Carla sonrió, una dulzura empalagosa que me revolvió el estómago.

—Te conseguiremos algo de comer, cariño —miró a Damián, y luego a mí. Su sonrisa vaciló ligeramente.

—¿Damián, querido? —le insistió, con voz melosa—. ¿Estás bien?

Él apartó la vista de mí, sacudiendo ligeramente la cabeza.

—Sí, solo que… no es nada —se volvió hacia Carla, con una ternura cuidadosamente construida en sus ojos. Una ternura que una vez creí que era mía.

Carla me miró de nuevo, su expresión cambiando de la curiosidad a algo más frío. Apretó más fuerte el brazo de Damián. Era una advertencia, una declaración de propiedad.

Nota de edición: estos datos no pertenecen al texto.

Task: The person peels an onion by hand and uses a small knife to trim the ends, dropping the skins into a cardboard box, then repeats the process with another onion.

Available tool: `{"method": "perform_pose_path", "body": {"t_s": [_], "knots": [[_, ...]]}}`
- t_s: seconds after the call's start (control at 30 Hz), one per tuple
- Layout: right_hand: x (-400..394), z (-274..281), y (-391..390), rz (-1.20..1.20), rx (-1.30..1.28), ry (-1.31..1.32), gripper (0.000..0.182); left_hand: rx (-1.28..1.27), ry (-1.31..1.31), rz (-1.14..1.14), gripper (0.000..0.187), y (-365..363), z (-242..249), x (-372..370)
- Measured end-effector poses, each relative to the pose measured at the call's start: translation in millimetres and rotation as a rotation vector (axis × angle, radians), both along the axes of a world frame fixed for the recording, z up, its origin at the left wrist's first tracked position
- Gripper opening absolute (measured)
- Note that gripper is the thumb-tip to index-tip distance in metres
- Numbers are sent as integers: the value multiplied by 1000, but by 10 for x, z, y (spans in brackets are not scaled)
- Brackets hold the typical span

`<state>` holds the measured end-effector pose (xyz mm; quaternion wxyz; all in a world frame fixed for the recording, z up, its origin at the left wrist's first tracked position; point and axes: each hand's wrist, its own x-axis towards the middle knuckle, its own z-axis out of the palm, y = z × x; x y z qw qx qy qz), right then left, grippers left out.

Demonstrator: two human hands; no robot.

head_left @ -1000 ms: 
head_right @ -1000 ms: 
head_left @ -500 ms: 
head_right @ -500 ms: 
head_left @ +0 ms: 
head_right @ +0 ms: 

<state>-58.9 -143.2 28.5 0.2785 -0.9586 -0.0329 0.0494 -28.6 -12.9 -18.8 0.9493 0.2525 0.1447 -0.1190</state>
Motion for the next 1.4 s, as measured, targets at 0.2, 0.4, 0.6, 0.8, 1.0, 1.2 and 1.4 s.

Justo en ese momento, Emma, mi Emma de tres años, entró saltando al vestíbulo desde la trastienda, con su mochila rosa brillante rebotando.

—Mami, ¿ya podemos ir a los juegos?

La cabeza de Damián se levantó de golpe. Sus ojos, fijos en Emma, se abrieron como platos. El color desapareció de su rostro. Miró a Emma, luego a mí, y de nuevo a Emma, una pregunta aterradora formándose en las profundidades azules de su mirada. Apretó la mandíbula y un pequeño temblor, casi imperceptible, recorrió su mano.

—¿Quién… quién es ella? —preguntó, su voz apenas un aliento. Las palabras quedaron suspendidas en el aire, densas de un terror inconfesable.